What needs to be done
Show me each line of the listing below where the word "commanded" appears.

Dataset section
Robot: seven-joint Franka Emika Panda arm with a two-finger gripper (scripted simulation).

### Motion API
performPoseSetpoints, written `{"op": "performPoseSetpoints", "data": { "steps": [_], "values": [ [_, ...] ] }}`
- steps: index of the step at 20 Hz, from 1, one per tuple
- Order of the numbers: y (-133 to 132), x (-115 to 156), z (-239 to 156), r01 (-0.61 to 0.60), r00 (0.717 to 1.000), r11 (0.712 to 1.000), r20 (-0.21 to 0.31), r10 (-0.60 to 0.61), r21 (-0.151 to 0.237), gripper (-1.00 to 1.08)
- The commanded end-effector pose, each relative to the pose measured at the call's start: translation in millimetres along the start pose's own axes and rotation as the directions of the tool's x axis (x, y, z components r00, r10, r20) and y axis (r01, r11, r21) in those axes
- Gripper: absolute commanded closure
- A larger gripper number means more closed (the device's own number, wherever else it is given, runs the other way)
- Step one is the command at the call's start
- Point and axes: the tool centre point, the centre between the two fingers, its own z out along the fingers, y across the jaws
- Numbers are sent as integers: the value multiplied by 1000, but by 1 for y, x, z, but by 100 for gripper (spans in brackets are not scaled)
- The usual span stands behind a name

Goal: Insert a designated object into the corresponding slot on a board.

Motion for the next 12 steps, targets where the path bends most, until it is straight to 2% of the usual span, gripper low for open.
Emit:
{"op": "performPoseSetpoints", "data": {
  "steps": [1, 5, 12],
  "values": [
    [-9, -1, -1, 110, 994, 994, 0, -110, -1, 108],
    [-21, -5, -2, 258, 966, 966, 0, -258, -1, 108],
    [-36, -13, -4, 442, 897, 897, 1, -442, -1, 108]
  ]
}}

Exercise result
- The commanded end-effector pose, each relative to the pose measured at the call's start: translation in millimetres along the start pose's own axes and rotation as the directions of the tool's x axis (x, y, z components r00, r10, r20) and y axis (r01, r11, r21) in those axes
- Gripper: absolute commanded closure

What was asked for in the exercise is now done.